One year ago, Ukraine launched Operation Spiderweb to destroy billions of dollars worth of Russian combat planes – It 'served as a warning to the United States'
The asymmetric warfare technique that gave the world's biggest militaries pause
- The strike, conducted on the 1st of June 2025 by Ukraine's SBU, targeted 5 different Russian airfields.
- The drone attacks caused the destruction of $7 billion in military hardware, according to Ukraine, even as Russia claimed a much lower $26 million in damage.
- Ukraine claims 41 aircraft were destroyed or damaged, even as official figures from Russia admit only 11 losses.

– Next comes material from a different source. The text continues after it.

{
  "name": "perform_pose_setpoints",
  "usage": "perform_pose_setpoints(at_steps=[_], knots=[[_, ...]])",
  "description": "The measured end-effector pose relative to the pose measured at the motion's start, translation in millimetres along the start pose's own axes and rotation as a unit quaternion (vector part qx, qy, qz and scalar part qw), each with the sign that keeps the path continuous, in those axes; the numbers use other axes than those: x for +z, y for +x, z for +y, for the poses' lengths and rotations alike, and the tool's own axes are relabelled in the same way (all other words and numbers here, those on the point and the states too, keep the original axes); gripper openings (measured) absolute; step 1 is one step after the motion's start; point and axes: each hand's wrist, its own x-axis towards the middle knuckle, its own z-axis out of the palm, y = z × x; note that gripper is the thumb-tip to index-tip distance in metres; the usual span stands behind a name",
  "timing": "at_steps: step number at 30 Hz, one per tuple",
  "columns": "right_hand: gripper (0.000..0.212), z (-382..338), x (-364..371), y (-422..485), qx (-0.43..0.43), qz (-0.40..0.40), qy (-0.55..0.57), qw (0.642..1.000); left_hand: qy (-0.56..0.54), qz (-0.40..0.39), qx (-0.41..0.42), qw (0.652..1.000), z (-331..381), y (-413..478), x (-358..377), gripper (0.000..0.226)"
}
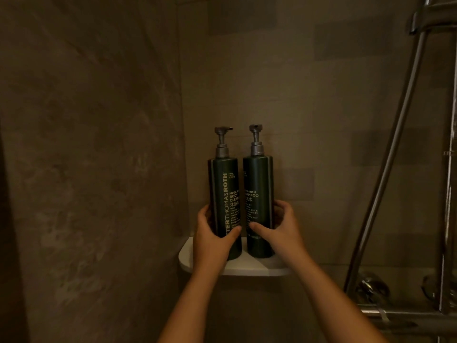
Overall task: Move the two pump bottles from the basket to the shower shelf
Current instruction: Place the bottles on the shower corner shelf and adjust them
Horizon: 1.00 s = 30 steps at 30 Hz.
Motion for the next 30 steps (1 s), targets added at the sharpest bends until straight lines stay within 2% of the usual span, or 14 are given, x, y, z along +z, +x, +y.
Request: perform_pose_setpoints(at_steps=[5,10,22,30], knots=[[0.083,-4,-5,1,0.001,-0.039,0.017,0.999,0.001,-0.025,-0.005,1.0,1,0,-3,0.078],[0.078,-7,-12,4,0.018,-0.059,0.034,0.998,-0.025,-0.077,-0.022,0.996,3,3,-10,0.067],[0.076,-6,-3,1,0.01,0.027,-0.02,0.999,0.004,0.014,-0.015,1.0,6,1,0,0.072],[0.075,-5,-12,0,0.013,-0.017,0.004,1.0,-0.037,-0.033,-0.024,0.998,7,3,-6,0.067]])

Operation Spiderweb is widely considered the most successful drone strike the world has ever seen, in terms of the damage it inflicted and the sophistication demonstrated by Ukrainian security services.
With $7 billion in claimed losses (based on Ukrainian estimates) and damage to as many as 41 aircraft across 5 different Russian airfields, its scale and ambition have militaries not directly involved in the conflict also taking note of the lethality of a properly executed asymmetrical attack.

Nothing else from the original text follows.